Claudia sabía perfectamente que su familia no iba a mover un dedo por ella. Si su propio padre quería venderla casándola con un viejo de sesenta años, ¿qué esperanzas había de que soltara cien millones para el rescate?

¡Qué mala suerte la suya!

Al ver que no decía nada, los matones se dirigieron a Julio. —No me salgan con que nomás secuestramos a tres pelagatos. A ver si no nos va a tocar darlos de baja y enterrarlos de a gratis.

Cuando uno de ellos sacó una navaja y se la puso enfrente, Claudia entró en pánico y señaló a Julio: —¡Él es el único hijo de los Almeida! ¡Sus papás tienen dinero de sobra, no lo van a dejar morir!

El secuestrador le pateó el celular a Julio. —Órale, háblale a tus papás.

Julio temblaba de miedo, pero el poco orgullo que le quedaba lo hizo apretar los dientes: —¡Mis papás no les van a dar un peso! ¡Me corrieron de la casa!

Aunque decía eso, en el fondo albergaba la esperanza de que, si alguien les marcaba, sus padres moverían cielo y tierra para salvarlo. El problema era que no quería tragarse el orgullo y suplicarles él mismo.

Como si ya se lo esperara, el líder soltó una carcajada y le devolvió el celular a Claudia. —¡Márcale tú! Vamos a ver si tu reinita te puede salvar el pellejo.

Claudia agarró el teléfono con las manos temblorosas. Se sabía el número de la señora Almeida de memoria, así que lo marcó. Apenas contestaron, gritó llorando: —¡Señora! ¡Ayúdenos! ¡A Julio y a mí nos secuestraron! ¡Quieren cien millones! ¡Por favor, sálvenos!

Del otro lado de la línea, la voz de la mujer sonó increíblemente serena, hasta fría: —Claudia, ¿no te bastó con intentar colarte a nuestra familia que ahora tratas de extorsionarme?

—¡Se lo juro por Dios que es verdad! ¡Señora! ¡Van a matar a su hijo! —chilló Claudia.

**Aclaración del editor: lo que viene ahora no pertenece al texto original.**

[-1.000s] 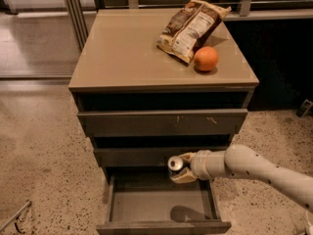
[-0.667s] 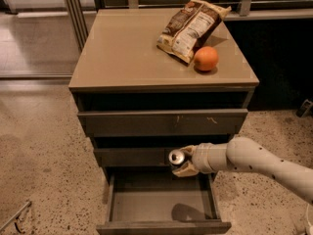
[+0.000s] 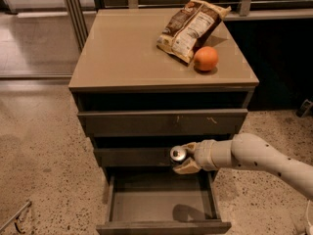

—Creo que estás equivocada —replicó con la misma frialdad—. Los Almeida solo tenemos un hijo, y se llama Esperanza. ¿Quién es Julio? No conocemos a nadie con ese nombre.

Y, sin decir más, cortó la llamada.

Al ver las miradas asesinas de los secuestradores, Claudia balbuceó: —S-seguro no me creyó... ¡Hay que mandarle un video para que vea que es en serio!

En un par de minutos, un video de ellos amarrados llegó al celular de la madre de Julio. Los matones incluso le hicieron un corte superficial a él con la navaja para que vieran la sangre y confirmaran que no era una broma.

Cuando volvieron a marcar, Claudia retomó sus súplicas: —Señora, ¿ya me cree? ¡Por favor, ayúdenos!

Hubo un breve silencio en la línea, pero la respuesta fue demoledora: —Él escogió su camino, que aguante las consecuencias. Ya lo desconocimos. Si vive o muere es problema suyo, nosotros no vamos a pagar ningún rescate.

Y le volvieron a colgar en la cara antes de que pudiera decir otra palabra.

El sonido de la llamada terminada las dejó en un silencio devastador. Destrozó de tajo la última ilusión de Julio de que sus padres aún lo querían, y dejó a Claudia sintiendo un hueco de terror en el estómago.